● Work instructions
Please copy exactly the part of the records below that opens with the line containing "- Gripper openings" and closes with the line containing "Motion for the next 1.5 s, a", leaving out any pictures.

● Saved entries
◆ ◆ ◆ ◆ ◆
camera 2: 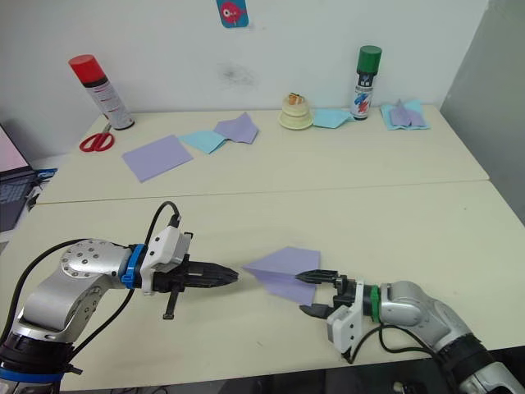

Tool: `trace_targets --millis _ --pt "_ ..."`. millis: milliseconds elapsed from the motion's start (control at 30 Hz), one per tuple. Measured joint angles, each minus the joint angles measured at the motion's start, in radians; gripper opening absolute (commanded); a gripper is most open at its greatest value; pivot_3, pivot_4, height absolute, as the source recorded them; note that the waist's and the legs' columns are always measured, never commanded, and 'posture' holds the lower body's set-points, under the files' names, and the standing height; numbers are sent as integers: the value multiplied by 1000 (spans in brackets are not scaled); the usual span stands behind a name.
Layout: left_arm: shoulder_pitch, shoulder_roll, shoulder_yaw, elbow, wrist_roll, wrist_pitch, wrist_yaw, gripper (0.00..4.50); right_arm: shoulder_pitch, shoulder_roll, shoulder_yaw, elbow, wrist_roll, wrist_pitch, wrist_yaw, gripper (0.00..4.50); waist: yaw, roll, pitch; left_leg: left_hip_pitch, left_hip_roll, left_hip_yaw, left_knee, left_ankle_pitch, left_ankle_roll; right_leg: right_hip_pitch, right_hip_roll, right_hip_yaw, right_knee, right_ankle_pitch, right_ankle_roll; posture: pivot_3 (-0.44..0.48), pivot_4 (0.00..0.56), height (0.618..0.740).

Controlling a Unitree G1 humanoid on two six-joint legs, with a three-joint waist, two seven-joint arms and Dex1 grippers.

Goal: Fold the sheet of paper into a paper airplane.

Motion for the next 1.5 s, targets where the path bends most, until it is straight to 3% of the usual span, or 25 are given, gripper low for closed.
trace_targets --millis 233,333,433,600,900,1500 --pt "-3 18 0 20 15 -10 0 0 104 -157 -2 -217 281 80 122 3604 -1 0 1 0 1 0 0 0 1 0 0 0 0 0 0 0 150 740" --pt "-3 30 -1 53 45 -44 -3 0 98 -140 -29 -343 410 236 138 3053 -6 0 1 1 1 0 0 0 1 1 0 0 1 0 0 0 150 740" --pt "-1 34 -1 71 61 -62 -8 0 21 -51 -42 -389 458 497 135 1979 -2 -1 2 1 1 0 0 0 0 1 0 0 1 0 0 0 150 740" --pt "0 34 -2 73 66 -70 -7 0 -94 59 4 -333 379 796 158 71 3 -1 2 -1 0 -1 0 0 0 -1 0 -1 0 0 0 0 150 740" --pt "-3 24 -15 71 80 -62 19 0 -120 153 90 -266 258 925 215 71 1 -1 2 -3 0 0 0 0 0 -4 0 0 1 0 0 0 150 740" --pt "-93 -99 -141 179 206 -89 86 0 -117 147 163 -200 -6 679 173 71 1 -1 1 -1 0 0 1 1 -2 -3 0 0 2 0 0 0 150 740"
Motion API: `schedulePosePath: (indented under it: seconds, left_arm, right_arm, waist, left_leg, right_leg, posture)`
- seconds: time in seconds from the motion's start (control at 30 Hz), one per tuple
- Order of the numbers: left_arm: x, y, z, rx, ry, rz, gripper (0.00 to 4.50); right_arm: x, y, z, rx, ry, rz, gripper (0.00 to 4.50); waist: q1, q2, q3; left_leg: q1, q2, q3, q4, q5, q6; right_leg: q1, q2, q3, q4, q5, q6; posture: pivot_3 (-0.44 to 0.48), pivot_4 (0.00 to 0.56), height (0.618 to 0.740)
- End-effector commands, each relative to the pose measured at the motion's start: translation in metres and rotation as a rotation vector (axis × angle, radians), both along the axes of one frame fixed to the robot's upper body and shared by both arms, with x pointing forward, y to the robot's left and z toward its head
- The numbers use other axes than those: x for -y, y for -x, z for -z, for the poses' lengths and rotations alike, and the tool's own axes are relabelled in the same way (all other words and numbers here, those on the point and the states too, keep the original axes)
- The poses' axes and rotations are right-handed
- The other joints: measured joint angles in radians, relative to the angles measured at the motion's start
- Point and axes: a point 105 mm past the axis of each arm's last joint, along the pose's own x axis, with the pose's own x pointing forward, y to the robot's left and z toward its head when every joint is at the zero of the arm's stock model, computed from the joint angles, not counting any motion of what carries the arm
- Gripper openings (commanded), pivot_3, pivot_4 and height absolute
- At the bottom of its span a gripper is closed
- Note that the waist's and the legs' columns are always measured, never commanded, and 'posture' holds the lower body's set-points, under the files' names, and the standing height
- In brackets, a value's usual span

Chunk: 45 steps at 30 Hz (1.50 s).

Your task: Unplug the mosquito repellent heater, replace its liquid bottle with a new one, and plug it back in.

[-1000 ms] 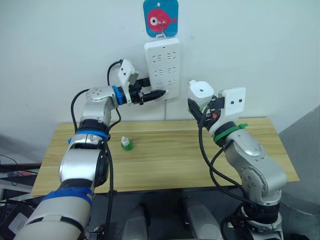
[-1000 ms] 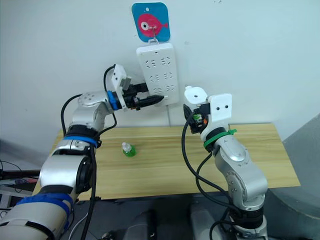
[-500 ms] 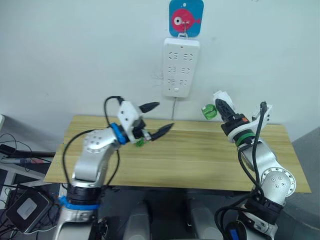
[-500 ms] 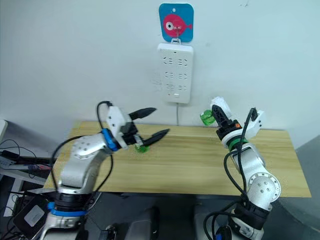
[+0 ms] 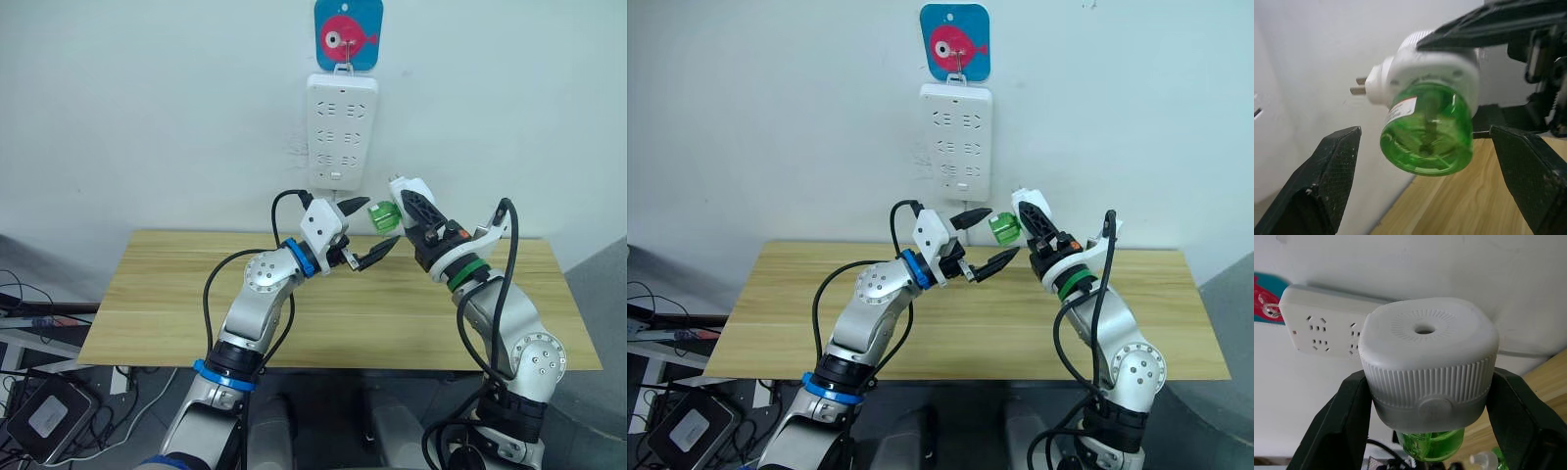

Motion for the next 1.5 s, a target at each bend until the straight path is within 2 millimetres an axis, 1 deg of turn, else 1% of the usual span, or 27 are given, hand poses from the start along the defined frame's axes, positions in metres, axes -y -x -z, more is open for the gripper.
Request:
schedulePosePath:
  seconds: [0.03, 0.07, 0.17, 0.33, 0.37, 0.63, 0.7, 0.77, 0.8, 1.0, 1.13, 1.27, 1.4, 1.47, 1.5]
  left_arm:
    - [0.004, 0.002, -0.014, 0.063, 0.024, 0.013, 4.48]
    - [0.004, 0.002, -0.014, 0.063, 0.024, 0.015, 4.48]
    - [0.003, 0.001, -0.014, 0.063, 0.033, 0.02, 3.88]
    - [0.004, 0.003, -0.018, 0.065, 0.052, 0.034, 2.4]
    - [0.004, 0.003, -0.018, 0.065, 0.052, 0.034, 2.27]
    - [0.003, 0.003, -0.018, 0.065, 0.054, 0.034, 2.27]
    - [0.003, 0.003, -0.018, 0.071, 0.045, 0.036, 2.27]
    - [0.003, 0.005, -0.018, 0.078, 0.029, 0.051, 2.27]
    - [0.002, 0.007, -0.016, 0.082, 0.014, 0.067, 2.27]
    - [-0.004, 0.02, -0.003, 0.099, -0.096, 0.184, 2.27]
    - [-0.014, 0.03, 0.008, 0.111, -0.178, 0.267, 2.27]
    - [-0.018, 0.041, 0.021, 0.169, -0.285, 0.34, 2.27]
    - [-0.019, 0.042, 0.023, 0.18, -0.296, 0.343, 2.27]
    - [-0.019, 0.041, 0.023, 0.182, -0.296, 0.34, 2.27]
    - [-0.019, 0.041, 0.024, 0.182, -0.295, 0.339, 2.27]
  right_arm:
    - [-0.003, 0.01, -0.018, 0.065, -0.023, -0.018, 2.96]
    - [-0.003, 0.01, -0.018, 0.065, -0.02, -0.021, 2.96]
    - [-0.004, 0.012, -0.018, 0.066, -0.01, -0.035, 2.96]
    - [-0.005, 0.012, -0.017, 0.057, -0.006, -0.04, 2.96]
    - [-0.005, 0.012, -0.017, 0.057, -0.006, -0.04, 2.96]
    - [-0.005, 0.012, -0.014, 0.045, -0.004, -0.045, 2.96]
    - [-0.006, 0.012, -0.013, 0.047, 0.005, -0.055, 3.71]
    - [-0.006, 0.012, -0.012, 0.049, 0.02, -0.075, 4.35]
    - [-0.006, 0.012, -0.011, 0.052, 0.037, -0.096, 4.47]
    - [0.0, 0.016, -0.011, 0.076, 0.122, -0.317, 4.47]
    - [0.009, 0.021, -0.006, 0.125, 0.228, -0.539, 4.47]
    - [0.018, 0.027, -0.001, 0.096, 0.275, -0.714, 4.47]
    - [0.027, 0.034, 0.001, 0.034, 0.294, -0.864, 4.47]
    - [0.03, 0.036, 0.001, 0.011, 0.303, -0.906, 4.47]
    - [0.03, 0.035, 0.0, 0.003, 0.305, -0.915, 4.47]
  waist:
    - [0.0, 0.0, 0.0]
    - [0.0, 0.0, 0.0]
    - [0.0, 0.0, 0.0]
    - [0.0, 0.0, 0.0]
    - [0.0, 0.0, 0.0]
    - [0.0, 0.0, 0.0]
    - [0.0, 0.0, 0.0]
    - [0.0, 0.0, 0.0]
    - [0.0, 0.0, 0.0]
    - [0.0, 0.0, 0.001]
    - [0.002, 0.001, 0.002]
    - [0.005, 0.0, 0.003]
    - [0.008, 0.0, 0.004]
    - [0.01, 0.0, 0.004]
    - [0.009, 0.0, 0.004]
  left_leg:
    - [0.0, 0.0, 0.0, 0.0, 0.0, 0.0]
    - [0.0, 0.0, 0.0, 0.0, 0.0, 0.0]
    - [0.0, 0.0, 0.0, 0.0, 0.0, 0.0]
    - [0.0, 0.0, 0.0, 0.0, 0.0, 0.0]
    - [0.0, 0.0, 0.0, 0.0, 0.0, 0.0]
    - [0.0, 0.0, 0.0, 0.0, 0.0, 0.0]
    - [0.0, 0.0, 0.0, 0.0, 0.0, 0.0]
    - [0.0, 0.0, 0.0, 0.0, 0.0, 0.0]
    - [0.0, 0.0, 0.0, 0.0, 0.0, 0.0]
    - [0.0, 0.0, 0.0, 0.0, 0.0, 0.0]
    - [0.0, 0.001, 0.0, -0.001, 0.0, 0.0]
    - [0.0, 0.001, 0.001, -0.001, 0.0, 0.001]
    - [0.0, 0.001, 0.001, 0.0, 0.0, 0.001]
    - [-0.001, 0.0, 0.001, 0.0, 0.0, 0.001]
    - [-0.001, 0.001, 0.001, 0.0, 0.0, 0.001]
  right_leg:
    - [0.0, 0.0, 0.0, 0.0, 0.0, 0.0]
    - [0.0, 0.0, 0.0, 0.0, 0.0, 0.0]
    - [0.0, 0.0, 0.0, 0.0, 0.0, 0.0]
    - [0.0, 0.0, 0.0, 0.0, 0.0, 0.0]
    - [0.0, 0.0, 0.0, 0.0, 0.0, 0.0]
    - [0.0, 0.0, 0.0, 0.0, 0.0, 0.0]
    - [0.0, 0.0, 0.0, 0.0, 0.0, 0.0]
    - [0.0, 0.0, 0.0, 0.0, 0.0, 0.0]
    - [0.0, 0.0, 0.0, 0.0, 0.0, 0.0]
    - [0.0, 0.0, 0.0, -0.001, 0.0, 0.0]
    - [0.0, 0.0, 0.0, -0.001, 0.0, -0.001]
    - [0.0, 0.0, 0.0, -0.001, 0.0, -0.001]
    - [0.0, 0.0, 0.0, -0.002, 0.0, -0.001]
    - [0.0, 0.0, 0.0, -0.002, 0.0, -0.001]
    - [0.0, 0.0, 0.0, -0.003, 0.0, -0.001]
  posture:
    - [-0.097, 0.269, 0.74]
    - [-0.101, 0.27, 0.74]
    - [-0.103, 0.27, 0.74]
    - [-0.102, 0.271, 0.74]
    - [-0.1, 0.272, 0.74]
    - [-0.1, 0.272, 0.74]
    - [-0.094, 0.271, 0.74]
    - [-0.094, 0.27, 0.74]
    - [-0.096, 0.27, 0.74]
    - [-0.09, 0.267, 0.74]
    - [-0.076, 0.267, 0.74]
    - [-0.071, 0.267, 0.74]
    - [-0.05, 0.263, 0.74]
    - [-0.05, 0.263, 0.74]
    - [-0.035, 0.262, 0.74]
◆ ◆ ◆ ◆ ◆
● Solution for this task
- Gripper openings (commanded), pivot_3, pivot_4 and height absolute
- At the bottom of its span a gripper is closed
- Note that the waist's and the legs' columns are always measured, never commanded, and 'posture' holds the lower body's set-points, under the files' names, and the standing height
- In brackets, a value's usual span

Chunk: 45 steps at 30 Hz (1.50 s).

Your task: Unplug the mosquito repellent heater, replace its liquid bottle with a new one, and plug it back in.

[-1000 ms] 
[-1000 ms] 
[-500 ms] 
[-500 ms] 
[+0 ms] 

Motion for the next 1.5 s, a target at each bend until the straight path is within 2 millimetres an axis, 1 deg of turn, else 1% of the usual span, or 27 are given, hand poses from the start along the defined frame's axes, positions in metres, axes -y -x -z, more is open for the gripper.

With this, the exercise has been completed.